What is needed: Looking at the listing below, retype exactly the lines starting at the one containing "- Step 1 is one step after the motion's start" and ending at the one containing "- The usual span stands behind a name", both included, and nothing else.

Data below:
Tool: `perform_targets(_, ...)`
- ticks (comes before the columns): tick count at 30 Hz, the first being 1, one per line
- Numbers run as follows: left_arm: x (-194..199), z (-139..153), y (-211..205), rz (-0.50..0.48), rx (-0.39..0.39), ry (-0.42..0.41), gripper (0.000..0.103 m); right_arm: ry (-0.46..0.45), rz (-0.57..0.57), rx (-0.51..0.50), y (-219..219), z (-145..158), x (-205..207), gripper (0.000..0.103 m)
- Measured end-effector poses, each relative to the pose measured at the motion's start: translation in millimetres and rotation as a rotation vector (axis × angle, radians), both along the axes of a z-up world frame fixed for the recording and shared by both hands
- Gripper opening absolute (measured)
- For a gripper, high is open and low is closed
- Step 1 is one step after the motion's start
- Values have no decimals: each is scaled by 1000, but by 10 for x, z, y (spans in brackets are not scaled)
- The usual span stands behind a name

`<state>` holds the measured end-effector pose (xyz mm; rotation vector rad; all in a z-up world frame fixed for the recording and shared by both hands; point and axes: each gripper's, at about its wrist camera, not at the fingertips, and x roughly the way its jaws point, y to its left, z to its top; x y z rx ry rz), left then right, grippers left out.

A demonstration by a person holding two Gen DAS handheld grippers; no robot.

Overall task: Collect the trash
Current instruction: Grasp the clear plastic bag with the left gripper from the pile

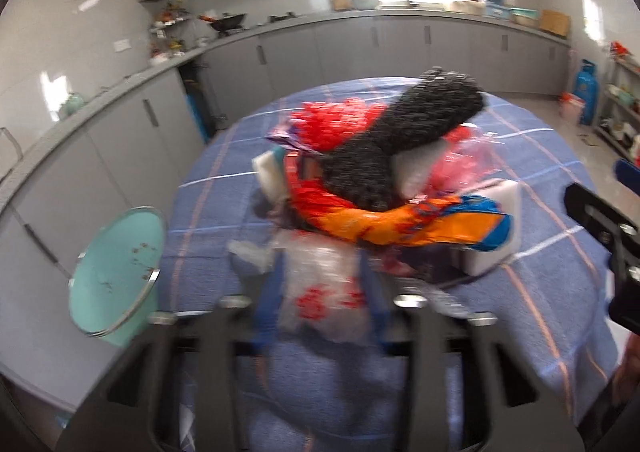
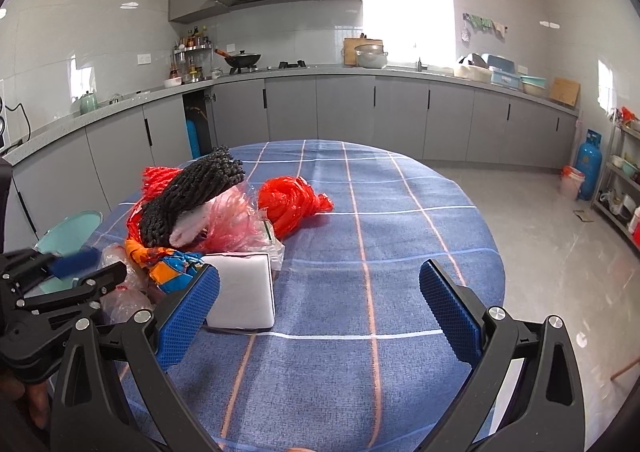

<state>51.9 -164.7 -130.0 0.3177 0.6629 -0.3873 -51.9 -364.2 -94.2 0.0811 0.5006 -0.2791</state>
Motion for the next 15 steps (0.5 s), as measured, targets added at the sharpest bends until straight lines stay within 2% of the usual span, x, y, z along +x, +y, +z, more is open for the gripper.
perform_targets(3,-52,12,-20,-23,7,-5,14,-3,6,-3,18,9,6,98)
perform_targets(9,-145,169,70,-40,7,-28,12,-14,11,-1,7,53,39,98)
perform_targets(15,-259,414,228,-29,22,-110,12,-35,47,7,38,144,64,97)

Answer section:
- Step 1 is one step after the motion's start
- Values have no decimals: each is scaled by 1000, but by 10 for x, z, y (spans in brackets are not scaled)
- The usual span stands behind a name

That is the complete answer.